If the physician orders Amoxil 500 mg tid for an adult, how many milliliters of medication are administered with each dose?____________________

If the medication dose is given tid, how many days would this bottle of medication last? ____________________

How many containers of medication are necessary to fill an order for a 10-day supply? ____________________

What are the storage requirements for the medication after reconstitution? ____________________

What is the powder volume? ____________________

Review of Rules

Reconstitution of Powdered Medications

• Before reconstituting any powdered medication for dispensing, carefully read all directions on the medication.

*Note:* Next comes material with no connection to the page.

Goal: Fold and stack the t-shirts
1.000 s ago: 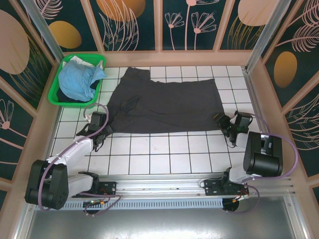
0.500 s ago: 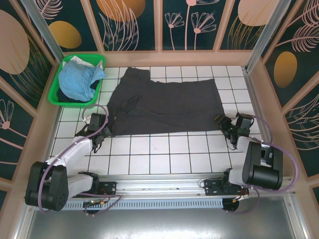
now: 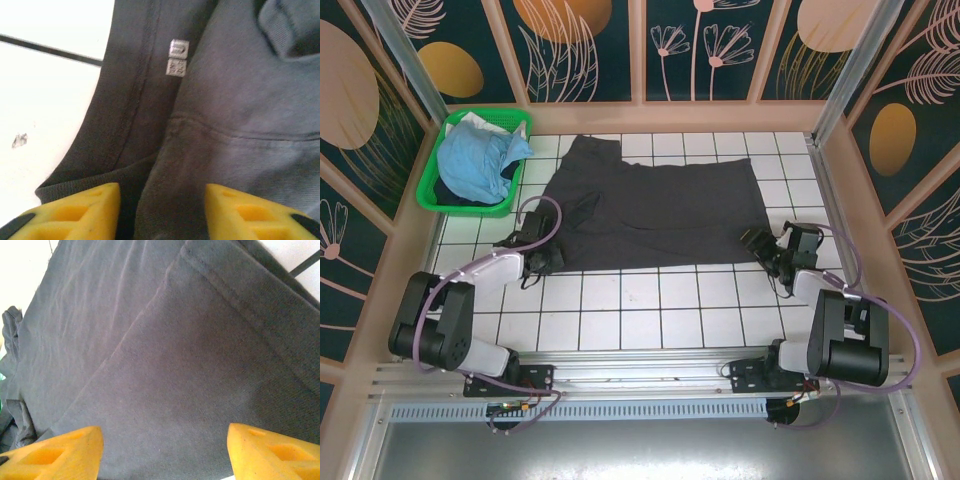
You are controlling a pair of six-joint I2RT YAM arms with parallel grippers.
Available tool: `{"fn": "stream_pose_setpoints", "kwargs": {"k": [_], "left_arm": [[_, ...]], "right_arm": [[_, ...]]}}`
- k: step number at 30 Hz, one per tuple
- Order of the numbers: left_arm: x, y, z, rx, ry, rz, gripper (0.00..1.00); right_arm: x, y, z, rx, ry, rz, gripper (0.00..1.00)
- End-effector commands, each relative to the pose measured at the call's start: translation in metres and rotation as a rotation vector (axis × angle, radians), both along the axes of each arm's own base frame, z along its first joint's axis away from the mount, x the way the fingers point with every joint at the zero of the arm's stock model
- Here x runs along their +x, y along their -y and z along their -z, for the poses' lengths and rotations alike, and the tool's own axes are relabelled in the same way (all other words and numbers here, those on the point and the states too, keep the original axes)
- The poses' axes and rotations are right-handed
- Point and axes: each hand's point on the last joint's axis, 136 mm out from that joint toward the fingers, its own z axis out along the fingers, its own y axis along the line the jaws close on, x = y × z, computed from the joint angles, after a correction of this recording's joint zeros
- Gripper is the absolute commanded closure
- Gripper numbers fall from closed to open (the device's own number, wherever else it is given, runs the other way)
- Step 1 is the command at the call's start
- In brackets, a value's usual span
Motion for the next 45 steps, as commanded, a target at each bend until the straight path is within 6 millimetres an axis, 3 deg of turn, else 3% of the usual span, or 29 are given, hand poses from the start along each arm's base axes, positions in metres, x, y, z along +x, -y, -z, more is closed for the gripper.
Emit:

• Use the exact diluent designated by the manufacturer in the amount that is appropriate for the desired concentration or strength of medication. If this information is not available on the label, use a drug reference for the appropriate diluent and amount. Be sure that the diluent does not have an expiration date that falls before its use date.

• After reconstitution, label the medication with the initials of the person who did the reconstitution, the strength of the medication as reconstituted, and the expiration date and time for parenteral medications. For reconstituted oral medications, the length of time before expiration or the date of expiration should be noted.

• Remember that the volume of medication after reconstitution will always be greater than the diluent added because of powder volume.

• Powder volume may be calculated by subtracting diluent volume from the total or final volume (Pv = Fv − Dv).